We've got to talk about your diet.
I'm interested to hear what you guys are hearing — 12,000 calories? 8,000? 10,000?

How far overblown is that?
Well, 12,000 calories is far from the truth. It's impossible to eat 12,000 calories in a day. My doctor told me when I was growing up that I should eat 8,000 to 10,000 per day but that's literally eating around the clock. I've worked out maybe two or three times since Beijing and maybe put on five pounds. But I've been losing a lot of my muscle because I haven't been doing anything.

Has your diet changed?
I don't eat nearly as much. I maybe eat two meals a day since I'm not up at 4 a.m. But I'll snack here and there too.

Were you really eating things like chocolate chip pancakes while you were training?
Oh, yeah. When I'm training like that, I can eat anything. If you look at how much time I'm working out, I have to eat that many calories to be able to not drop weight. I could lose five or 10 pounds in a week if I wasn't getting enough calories, so I needed to eat that much.

When you're competing, how grueling are those one to two minutes. Does that factor into needing extra calories?
Pure Sport [performance sports drink] really helps me. I was able to get it into my system and recover much faster. Recovery is such a big thing for me, especially when I'm doing a program like that because I have to be ready at every single one of my races to be at my best.
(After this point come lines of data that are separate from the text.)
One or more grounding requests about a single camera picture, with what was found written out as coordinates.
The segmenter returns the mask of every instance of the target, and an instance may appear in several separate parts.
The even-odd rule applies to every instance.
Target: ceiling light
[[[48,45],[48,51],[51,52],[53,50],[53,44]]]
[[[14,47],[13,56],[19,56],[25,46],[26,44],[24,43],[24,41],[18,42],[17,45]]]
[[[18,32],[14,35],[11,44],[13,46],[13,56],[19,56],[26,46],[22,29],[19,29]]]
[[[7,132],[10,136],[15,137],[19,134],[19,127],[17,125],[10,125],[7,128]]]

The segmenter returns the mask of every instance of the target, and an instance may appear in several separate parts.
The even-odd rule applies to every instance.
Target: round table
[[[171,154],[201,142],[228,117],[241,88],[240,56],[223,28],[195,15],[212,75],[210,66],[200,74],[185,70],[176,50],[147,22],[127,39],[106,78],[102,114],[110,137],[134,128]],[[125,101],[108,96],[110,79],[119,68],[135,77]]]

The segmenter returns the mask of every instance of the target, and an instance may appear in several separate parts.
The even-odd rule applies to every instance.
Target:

What other supplements do you use?
Really not much. I had tried other things, but when you think of a recovery drink, you think of something that's usually a milk-based protein product. But when you're competing in 17 or 18 races in eight or nine days, it's tough to put a milk product into your system and then turn around 20 minutes later and go swim.

Mark Spitz was 22 when he competed in the Munich Games. He didn't try to compete in the Olympics again until he was about 40. Has your motivation reached its pinnacle?
I've got to get back in shape first. It's going to be a struggle. I still want more. There are time standards that I want to hit. I've always said that I want to do something more for the sport. I want to become the first Michael Phelps, not the second Mark Spitz. I want to change the sport, make it better, make it more than an every four-year sport. It's not going to happen over night for me; it's going to be something I'm going to have to work towards my whole life until it's changed.